-------- Records for processing

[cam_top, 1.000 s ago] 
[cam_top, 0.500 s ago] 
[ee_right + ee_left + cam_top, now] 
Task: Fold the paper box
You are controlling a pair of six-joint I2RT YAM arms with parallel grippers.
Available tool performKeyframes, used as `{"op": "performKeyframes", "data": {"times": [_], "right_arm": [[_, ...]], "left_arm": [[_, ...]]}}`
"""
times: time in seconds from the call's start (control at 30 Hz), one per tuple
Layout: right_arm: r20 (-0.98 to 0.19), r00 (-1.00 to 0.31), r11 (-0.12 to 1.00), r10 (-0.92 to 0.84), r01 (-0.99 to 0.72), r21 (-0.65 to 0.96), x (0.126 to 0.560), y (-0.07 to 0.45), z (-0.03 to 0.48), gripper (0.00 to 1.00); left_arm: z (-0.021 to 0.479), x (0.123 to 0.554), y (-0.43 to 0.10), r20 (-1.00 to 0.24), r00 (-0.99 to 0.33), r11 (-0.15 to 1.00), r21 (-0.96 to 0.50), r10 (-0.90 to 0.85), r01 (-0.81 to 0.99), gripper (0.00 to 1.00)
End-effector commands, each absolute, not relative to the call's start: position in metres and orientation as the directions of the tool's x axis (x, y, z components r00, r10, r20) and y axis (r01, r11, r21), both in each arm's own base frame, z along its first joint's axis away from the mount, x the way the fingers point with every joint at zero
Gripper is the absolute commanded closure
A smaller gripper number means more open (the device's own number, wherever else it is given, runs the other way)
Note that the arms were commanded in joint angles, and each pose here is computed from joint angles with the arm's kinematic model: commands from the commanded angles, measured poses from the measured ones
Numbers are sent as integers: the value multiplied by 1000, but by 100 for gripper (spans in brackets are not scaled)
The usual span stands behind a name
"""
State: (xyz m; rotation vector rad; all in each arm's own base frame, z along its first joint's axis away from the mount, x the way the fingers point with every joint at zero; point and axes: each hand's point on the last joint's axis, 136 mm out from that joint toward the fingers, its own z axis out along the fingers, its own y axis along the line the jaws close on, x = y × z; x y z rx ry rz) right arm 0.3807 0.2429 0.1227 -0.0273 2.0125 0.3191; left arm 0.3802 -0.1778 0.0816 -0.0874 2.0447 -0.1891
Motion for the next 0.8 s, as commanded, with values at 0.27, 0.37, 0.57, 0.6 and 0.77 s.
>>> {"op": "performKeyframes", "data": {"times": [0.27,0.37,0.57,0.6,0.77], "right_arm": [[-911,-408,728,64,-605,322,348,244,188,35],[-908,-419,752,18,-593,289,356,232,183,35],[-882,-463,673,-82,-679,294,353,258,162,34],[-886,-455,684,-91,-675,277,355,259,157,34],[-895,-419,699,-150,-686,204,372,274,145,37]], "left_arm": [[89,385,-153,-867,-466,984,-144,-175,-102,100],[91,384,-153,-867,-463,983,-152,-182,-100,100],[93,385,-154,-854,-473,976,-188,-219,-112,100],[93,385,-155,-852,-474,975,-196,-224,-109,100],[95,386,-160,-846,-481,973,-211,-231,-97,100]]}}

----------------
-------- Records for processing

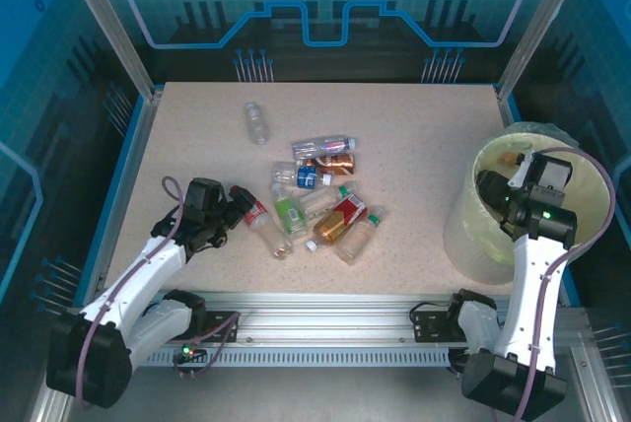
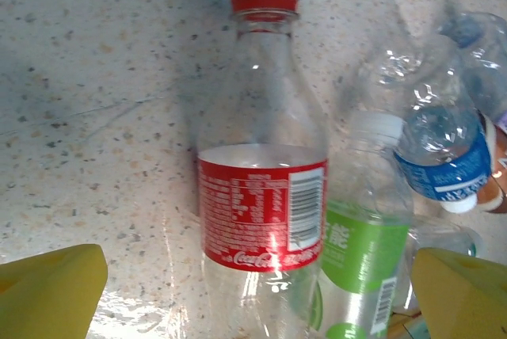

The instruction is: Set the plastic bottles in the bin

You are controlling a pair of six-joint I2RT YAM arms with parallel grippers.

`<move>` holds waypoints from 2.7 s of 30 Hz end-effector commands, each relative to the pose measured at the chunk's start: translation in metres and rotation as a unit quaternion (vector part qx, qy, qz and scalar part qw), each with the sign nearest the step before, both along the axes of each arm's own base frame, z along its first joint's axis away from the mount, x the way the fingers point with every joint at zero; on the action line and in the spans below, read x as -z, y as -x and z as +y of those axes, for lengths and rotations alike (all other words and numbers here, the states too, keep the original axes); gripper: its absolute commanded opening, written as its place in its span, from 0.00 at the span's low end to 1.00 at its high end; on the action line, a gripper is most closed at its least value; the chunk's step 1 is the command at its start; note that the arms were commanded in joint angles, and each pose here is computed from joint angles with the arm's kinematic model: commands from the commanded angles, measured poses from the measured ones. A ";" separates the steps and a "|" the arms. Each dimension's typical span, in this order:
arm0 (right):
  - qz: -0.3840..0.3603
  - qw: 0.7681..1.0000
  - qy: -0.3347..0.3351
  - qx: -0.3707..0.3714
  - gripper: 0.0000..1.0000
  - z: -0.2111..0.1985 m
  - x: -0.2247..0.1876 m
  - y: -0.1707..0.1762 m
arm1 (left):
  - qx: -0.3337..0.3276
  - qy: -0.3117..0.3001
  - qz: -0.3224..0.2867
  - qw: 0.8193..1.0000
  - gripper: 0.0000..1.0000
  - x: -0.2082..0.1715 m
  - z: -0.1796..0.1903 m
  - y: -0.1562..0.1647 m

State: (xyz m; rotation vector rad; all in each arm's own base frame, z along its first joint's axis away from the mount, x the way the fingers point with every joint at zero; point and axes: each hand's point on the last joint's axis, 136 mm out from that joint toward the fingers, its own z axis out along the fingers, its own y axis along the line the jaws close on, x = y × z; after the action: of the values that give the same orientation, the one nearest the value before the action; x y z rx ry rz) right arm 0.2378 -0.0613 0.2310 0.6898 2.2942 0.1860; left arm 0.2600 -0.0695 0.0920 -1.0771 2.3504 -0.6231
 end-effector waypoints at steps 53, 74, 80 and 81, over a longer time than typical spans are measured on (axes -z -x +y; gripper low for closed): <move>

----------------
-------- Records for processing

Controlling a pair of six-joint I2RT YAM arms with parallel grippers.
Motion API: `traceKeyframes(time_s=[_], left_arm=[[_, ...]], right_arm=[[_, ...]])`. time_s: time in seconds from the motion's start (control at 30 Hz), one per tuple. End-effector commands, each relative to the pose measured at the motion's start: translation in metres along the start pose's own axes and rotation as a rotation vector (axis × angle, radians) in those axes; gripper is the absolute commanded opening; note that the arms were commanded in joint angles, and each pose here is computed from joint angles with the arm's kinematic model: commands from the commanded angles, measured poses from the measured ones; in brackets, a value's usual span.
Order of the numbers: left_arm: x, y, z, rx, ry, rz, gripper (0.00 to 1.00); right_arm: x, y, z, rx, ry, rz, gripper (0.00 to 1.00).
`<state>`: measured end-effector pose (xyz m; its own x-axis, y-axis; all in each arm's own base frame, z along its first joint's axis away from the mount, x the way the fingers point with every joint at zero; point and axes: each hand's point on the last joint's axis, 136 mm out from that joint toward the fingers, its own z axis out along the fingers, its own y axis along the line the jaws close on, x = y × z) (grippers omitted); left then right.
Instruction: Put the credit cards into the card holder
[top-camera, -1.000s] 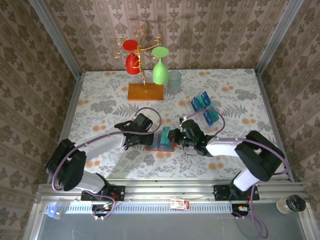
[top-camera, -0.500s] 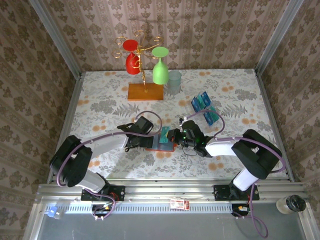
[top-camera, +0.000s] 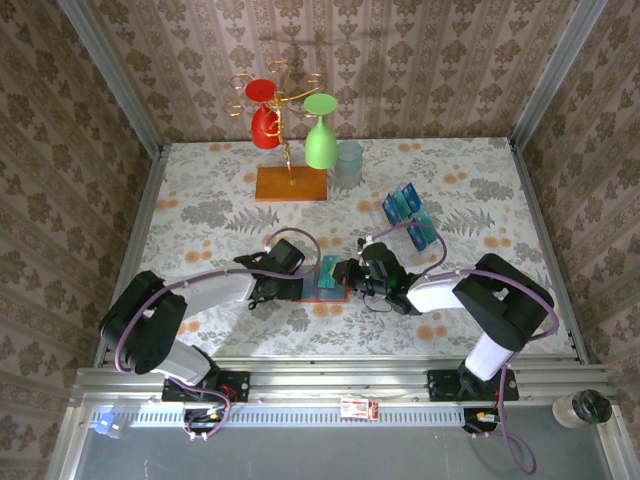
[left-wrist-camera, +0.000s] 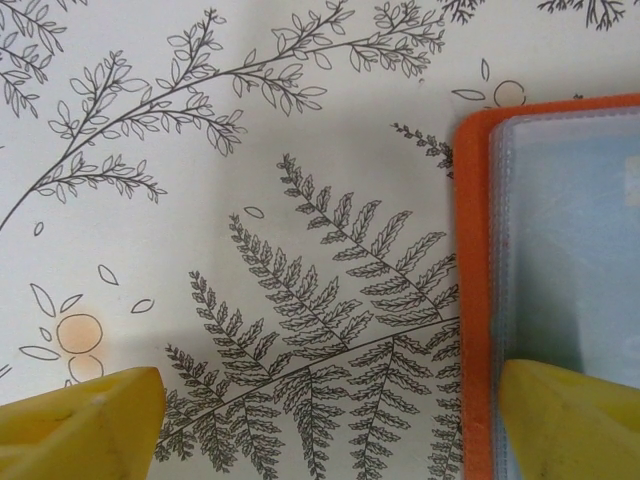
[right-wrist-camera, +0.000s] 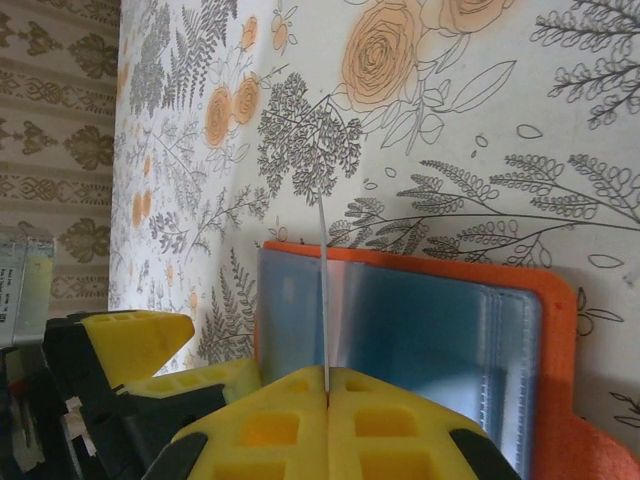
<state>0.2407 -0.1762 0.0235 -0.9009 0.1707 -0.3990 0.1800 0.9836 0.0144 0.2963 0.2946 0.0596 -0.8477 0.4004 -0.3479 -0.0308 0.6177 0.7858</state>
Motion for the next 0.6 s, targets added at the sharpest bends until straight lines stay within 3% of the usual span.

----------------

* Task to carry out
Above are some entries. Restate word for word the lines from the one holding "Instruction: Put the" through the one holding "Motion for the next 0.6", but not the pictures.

* Result of this exercise
Instruction: Put the credit cards into the card holder
[top-camera, -1.000s] 
[top-camera, -0.500s] 
[top-camera, +0.000s] 
[left-wrist-camera, +0.000s] 
[right-wrist-camera, +0.000s] 
<state>0.2407 -0.1762 0.0235 -0.9009 0.1707 -0.3990 0.1800 0.9836 0.0144 0.2963 0.2946 0.0596 -0.8477 0.4004 -0.3479 -0.0308 0.6177 0.7858</state>
Motion for the next 0.6 s, targets added at the sharpest bends until straight lines stay within 3% of the usual span.

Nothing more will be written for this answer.